The prime beneficiaries of the Organization of Petroleum Exporting Countries decision to cut production are domestic producers in the Permian Basin. One such firm is WPX Energy (NYSE:WPX) that made a risky acquisition in the area back in 2015 that is starting to pay off big time.

The stock is up over 25% today to new multi-year highs. Other stocks focused on the area are at new all-time highs, suggesting some more upside might exist in WPX Energy.

OPEC agreed to cut oil production by roughly 1.3 million bbl/d. Other non-OPEC members like Russia agreed to cut another 600,000 bbl/d, putting the total cut near 2.0 million bbl/d. The big question is whether the cuts will actually hold considering domestic drilling in the U.S. will ramp up production with oil prices at $50/bbl.

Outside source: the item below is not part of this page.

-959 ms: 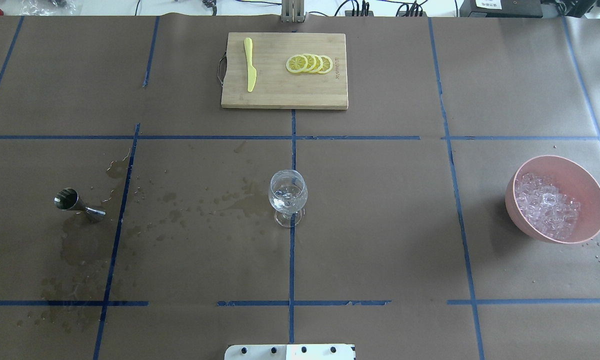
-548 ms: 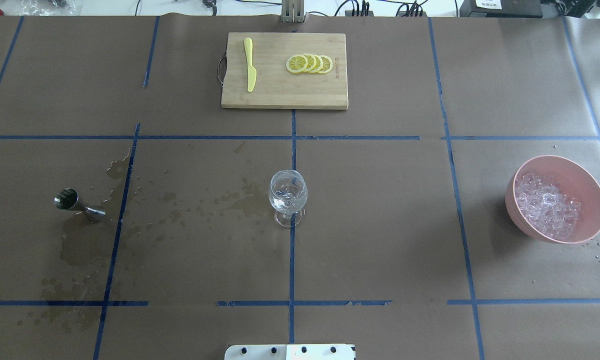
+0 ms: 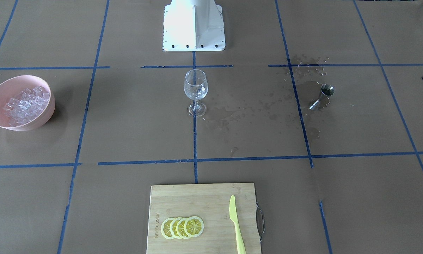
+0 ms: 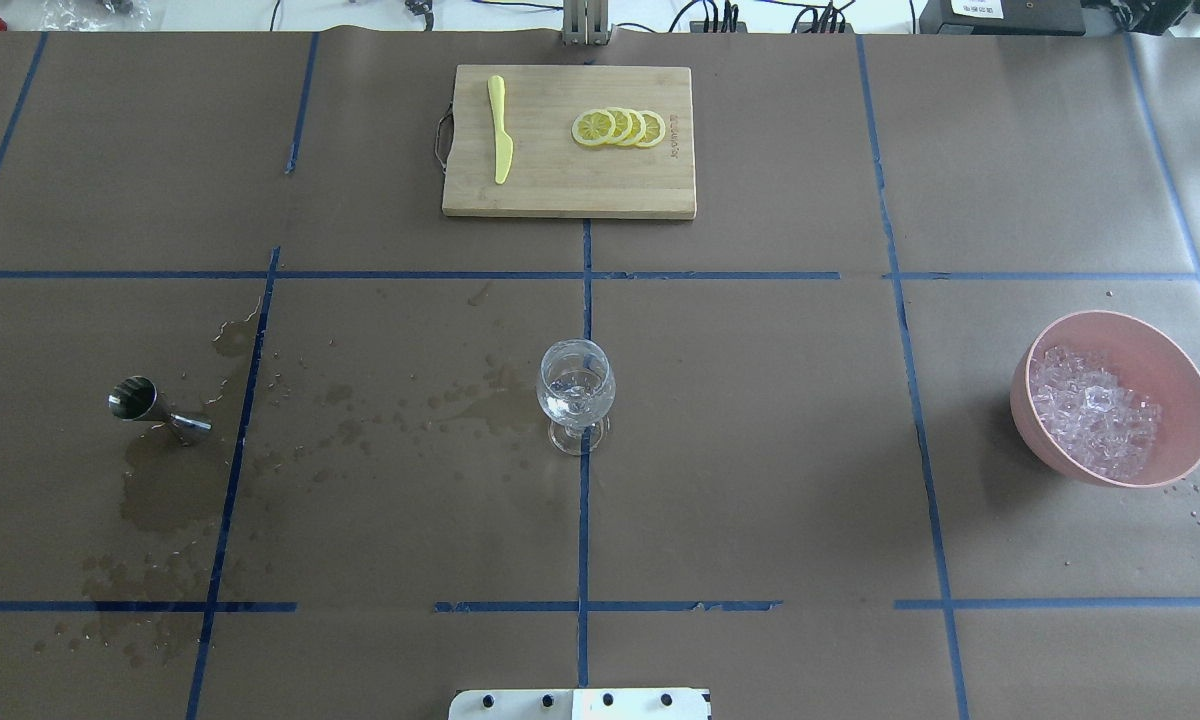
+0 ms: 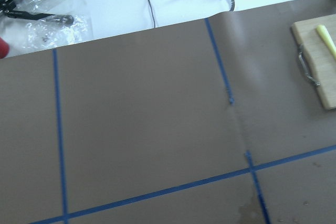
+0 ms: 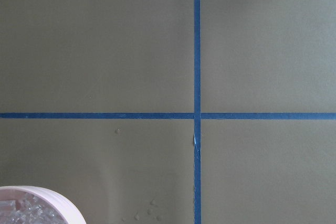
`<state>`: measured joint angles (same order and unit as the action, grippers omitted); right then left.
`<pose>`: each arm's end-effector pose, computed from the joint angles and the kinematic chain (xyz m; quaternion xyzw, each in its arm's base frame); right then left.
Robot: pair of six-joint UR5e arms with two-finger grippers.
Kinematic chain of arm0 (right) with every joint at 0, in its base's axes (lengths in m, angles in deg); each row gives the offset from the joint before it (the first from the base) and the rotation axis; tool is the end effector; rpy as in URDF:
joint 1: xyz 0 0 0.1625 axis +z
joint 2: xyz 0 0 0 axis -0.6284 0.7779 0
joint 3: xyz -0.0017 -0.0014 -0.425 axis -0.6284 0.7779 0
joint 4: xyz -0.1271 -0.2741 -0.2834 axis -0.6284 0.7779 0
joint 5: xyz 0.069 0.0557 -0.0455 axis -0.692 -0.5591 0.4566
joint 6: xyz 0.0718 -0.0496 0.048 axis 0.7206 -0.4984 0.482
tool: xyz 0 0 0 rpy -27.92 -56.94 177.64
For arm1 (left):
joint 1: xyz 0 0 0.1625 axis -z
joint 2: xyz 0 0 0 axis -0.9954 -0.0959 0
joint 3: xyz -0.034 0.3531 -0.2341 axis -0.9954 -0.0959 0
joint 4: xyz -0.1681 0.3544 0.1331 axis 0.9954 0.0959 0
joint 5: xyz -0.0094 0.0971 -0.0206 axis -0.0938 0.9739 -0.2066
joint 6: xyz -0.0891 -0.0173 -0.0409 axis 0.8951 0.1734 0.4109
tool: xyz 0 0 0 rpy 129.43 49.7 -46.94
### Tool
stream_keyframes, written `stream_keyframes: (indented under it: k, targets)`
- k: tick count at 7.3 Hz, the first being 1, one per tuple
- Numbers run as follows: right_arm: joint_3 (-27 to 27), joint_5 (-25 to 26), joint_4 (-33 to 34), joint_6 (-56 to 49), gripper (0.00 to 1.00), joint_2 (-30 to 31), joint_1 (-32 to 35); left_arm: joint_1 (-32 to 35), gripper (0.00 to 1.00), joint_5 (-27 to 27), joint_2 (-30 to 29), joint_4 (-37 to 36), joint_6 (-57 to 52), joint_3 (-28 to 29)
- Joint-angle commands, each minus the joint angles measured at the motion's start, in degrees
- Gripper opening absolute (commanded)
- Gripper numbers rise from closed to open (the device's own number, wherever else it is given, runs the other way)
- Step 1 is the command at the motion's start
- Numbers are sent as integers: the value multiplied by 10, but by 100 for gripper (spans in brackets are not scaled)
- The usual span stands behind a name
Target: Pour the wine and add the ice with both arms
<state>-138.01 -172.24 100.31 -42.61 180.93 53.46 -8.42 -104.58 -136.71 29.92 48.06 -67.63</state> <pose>0.0782 -0.4887 0.6117 0.0638 -0.4187 0.0293 0.9054 0.0533 -0.5065 0.2926 0.2052 0.4151 0.0138 0.8862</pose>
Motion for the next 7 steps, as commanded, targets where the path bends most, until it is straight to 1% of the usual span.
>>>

Back in 2015, WPX Energy bought privately-held RKI Exploration & Production, LLC for $2.35 billion. The deal was transformative, but highly risky as the company was forced to sell assets into a very weak market. My investment thesis correctly told people to avoid the stock that eventually collapsed another 50% to below $4.

RKI had production of approximately 22,000 boe/d and 92,000 acres in the core Permian's Delaware Basin. The company suggested the purchase price was $50,000 per flowing barrel and $12,500 per acre for the undeveloped acres. WPX Energy assumed $400 million in debt along with the deal that in essence covered the midstream assets purchased in the deal.

Since this transformative deal, WPX Energy purchased another 12,500 acres for an average price of $7,900 per acre. The total portfolio equals 102,500 acres and substantial drilling sites in multiple zones.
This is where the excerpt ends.